Over and above this situation of fiscal unfairness and democratic disempowerment, the present devolution settlement and English resentment towards it risk tearing apart those essentially English constitutional foundations of the Union. A dual dynamic has increasingly left England without any status or role in the very state that it once viewed as its own. Whereas Scotland and Wales have increasingly established distinct national political and cultural identities (breaking up that sense of a unified Britain of which England thought of itself as the centre), the British establishment has also increasingly sought to suppress the corresponding emergence of a distinct English identity, or at least to restrict ‘Englishness’ to the merely cultural sphere so that it doesn’t express itself in terms of demands for an English-national politics (parliament and government). Such a development would usher in the end of Britain as a nation in its own right, replacing it with some sort of federal or confederal Union of multiple nations or even just a collection of separate, sovereign nations.
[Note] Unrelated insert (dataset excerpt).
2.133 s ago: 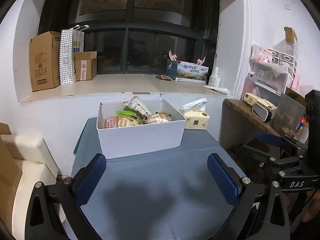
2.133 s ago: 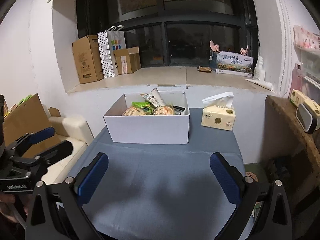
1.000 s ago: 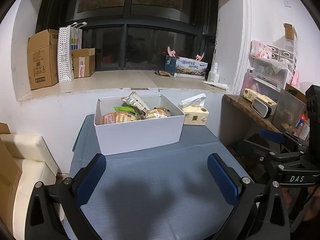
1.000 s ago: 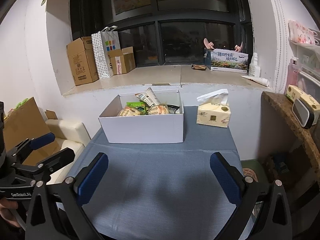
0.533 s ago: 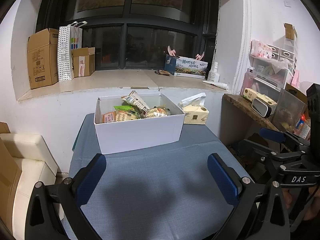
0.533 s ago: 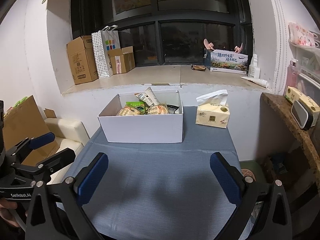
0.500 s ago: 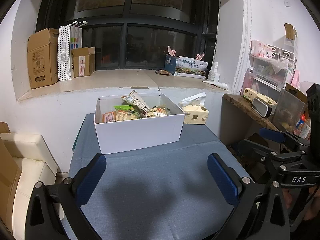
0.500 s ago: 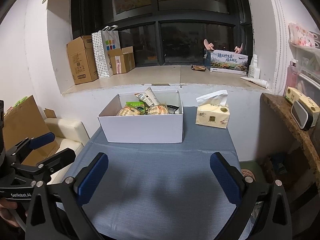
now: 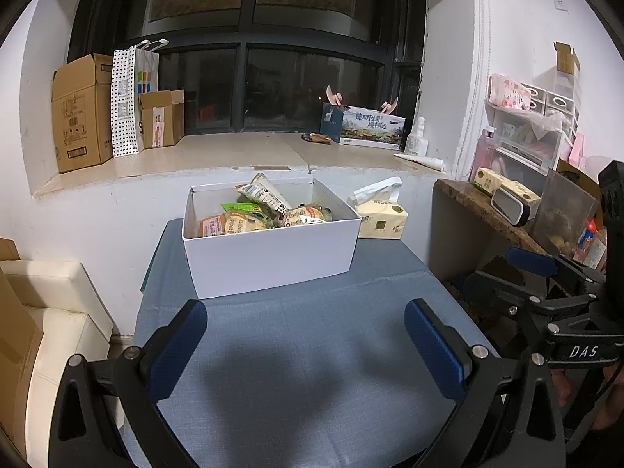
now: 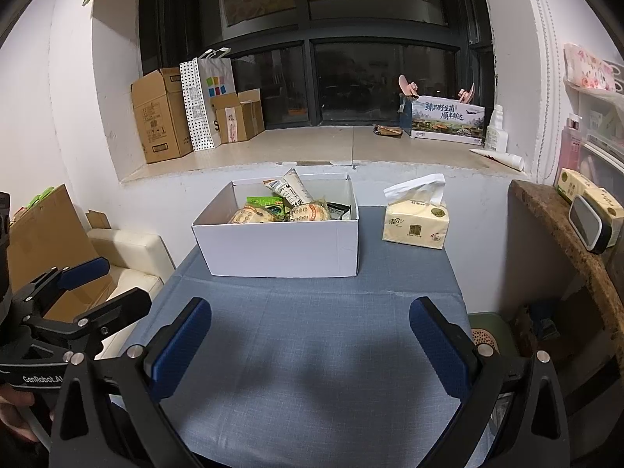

I’ve discussed and analysed this dynamic in many previous posts, so I won’t belabour it. However, the essential point I would like to make is that a British Union-state built on the would-be suppression of English political nationhood would ultimately implode because it would undermine its own traditional English foundations: monarchy, Church, parliamentary sovereignty (a principle established through the upheavals of the English Civil War and Glorious Revolution in the 17th century), and constitutional and legal principles dating back to Magna Carta in the 13th century. For all their flaws and need of modernisation, English people are deeply attached to these anchors of English tradition and identity. Attempts to strip away these core English elements from the British constitution, motivated by a desire to consolidate an integral British nation to which Scotland and Wales may still wish to belong, will ultimately serve only to undermine the adherence of English people to Great Britain, and their identification as British.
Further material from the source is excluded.